TASK BRIEF: Write the data below out in full, exactly as it stands.

MATERIAL PROVIDED:
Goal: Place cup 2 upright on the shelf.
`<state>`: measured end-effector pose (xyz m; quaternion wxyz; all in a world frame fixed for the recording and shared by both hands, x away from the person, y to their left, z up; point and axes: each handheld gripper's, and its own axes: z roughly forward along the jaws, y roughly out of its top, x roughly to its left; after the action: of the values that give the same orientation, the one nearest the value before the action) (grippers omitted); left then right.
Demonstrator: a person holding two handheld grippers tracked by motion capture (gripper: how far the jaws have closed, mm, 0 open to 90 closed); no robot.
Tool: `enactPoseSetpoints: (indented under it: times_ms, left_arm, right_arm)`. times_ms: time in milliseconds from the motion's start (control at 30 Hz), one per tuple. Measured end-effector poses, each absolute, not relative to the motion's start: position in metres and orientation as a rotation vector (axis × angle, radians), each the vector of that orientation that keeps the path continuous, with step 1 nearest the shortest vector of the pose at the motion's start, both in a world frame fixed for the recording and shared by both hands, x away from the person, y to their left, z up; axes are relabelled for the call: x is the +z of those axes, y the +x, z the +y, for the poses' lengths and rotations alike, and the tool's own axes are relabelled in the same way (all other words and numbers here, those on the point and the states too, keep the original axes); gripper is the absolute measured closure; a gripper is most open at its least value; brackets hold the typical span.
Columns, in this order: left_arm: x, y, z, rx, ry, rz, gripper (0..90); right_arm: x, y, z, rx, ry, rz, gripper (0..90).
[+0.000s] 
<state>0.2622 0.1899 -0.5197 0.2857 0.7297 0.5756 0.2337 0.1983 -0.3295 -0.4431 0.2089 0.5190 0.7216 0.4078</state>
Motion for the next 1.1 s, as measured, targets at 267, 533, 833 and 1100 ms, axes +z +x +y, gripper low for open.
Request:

YOUR RESPONSE:
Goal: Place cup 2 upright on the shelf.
`<state>`: measured end-effector pose (xyz m; quaternion wxyz; all in a world frame fixed for the recording and shared by both hands, x away from the person, y to their left, z up; point and axes: each handheld gripper's, and its own axes: z roughly forward along the jaws, y roughly out of its top, x roughly to its left; after the action: of the values that give the same orientation, the one nearest the value before the action) (grippers omitted); left then right.
Demonstrator: a person holding two handheld grippers tracked by motion capture (gripper: how far the jaws have closed, mm, 0 open to 90 closed); no robot.
Tool: `enactPoseSetpoints: (indented under it: times_ms, left_arm, right_arm)`. times_ms: time in milliseconds from the motion's start (control at 30 Hz), one per tuple. Measured end-effector poses, each absolute, not relative to the motion's start: position in metres and orientation as a rotation vector (axis × angle, radians), each the vector of that orientation that keeps the path continuous, with step 1 nearest the shortest vector of the pose at the motion's start, both in a world frame fixed for the recording and shared by both hands, x away from the person, y to their left, z up; axes are relabelled for the call: x is the +z of those axes, y the +x, z the +y, for the poses' lengths and rotations alike, and the tool's own axes are relabelled in the same way (all other words and numbers here, those on the point and the states too, keep the original axes); gripper is the absolute measured closure; a gripper is most open at its least value; brackets hold the typical span.
Columns, in this order: left_arm: x, y, z, rx, ry, rz, gripper (0..90); right_arm: x, y, z, rx, ry, rz, gripper (0..90).
[+0.000s] 
<state>0.2622 0.1899 -0.5197 0.2857 0.7297 0.5756 0.2337 0.1983 -0.3295 -0.4431 0.2089 0.5190 0.7216 0.4078</state>
Motion for the next 1.1 s, as measured, targets at 267, 533, 833 and 1100 ms, axes +z +x +y, gripper low for open.
Request:

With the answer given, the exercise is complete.